Persuaded, Felicity allowed Hamner to carry her off into the dance, and James took the opportunity to sit beside his lady. There he remained, as others in the group came and went, enjoying the easy conversation and stating his intentions as loudly as he could without breaching the thrice-damned customs.

He was busy formulating a plan to continue monopolising Lady Sophia’s company when there was a stir at the doors to the assembly room, and Jeyhun, dressed casually in loose pants and Turkmen robe, strode across the dance floor, two of the retainers from home flanking him, and the master of ceremonies hurrying behind. The man was irate at the invasion, but not quite angry enough to attempt to stop three well-armed warriors intent on their own mission.

Jeyhun ignored everyone but James, stopping before him to say, in Turkmen, “His excellency has need of you, prince. There has been a fire.”

James, who had risen to meet him, accepted the document Jeyhun held out. As he broke the seal and read the letter, silence spread around them as if a spell had frozen the whole crowd. The letter, from his sister Ruth, confirmed the bare facts. Father had been caught in an inn fire while on his way to Kent. He had escaped the flames, but had been forced to return to London. He was asking for James.

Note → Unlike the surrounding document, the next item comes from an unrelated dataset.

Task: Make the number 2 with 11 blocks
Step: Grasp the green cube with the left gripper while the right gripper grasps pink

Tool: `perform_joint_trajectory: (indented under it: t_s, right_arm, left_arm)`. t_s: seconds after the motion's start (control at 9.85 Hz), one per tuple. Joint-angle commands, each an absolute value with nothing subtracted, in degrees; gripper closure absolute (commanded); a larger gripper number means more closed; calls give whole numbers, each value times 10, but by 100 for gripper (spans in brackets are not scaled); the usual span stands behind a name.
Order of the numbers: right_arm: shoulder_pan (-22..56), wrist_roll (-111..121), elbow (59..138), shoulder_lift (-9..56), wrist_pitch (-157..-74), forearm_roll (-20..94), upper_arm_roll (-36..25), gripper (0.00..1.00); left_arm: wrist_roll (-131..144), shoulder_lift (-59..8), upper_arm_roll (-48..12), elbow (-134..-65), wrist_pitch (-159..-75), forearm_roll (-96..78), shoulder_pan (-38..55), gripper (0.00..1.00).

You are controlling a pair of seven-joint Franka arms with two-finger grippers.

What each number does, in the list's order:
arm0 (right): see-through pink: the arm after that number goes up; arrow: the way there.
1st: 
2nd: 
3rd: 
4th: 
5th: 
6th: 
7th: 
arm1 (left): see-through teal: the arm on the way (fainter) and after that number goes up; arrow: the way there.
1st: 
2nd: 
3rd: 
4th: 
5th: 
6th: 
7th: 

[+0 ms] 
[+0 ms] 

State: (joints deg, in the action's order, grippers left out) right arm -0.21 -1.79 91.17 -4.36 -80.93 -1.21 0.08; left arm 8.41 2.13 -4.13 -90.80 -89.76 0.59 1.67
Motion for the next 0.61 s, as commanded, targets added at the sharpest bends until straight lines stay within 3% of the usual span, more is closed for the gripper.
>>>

He felt a light touch on his arm and looked down into Lady Sophia’s concerned eyes. “How bad is it?” she asked. “Is your family safe?”

James glanced at the armsman on the right, one of those who had remained in London with Sutton. “How badly is my father injured?” he asked, and those around him gasped.

“The burns are…” the armsman paused, looking for the right English word, “not dangerous, Lady Ruth says.”

“In that case,” whined the master of ceremonies, “if your servants could leave, my lord, we can—”

James spoke over the complaining demand. “We will all be leaving. One moment.”

He captured Sophia’s hand and bowed over it. “I must go to London, to my father.” How he wished he had the right to take her with him. “I hope I shall see you again soon, Lady Sophia.” Around him, the listening revellers stirred and murmured, so he added, “and Lady Felicity, of course.”

“Of course,” his beloved replied. “God speed, Lord Elfingham. I hope your father recovers quickly.

So did James, but if Ruth saw little reason to worry, he would trust to her knowledge. Of more concern was the part of the letter he hadn’t mentioned. Ruth believed the inn fire had been deliberately set, and that the incident was connected to one earlier in the week. The Winshire town coach had been ambushed, though Sutton and his men had driven off the attackers.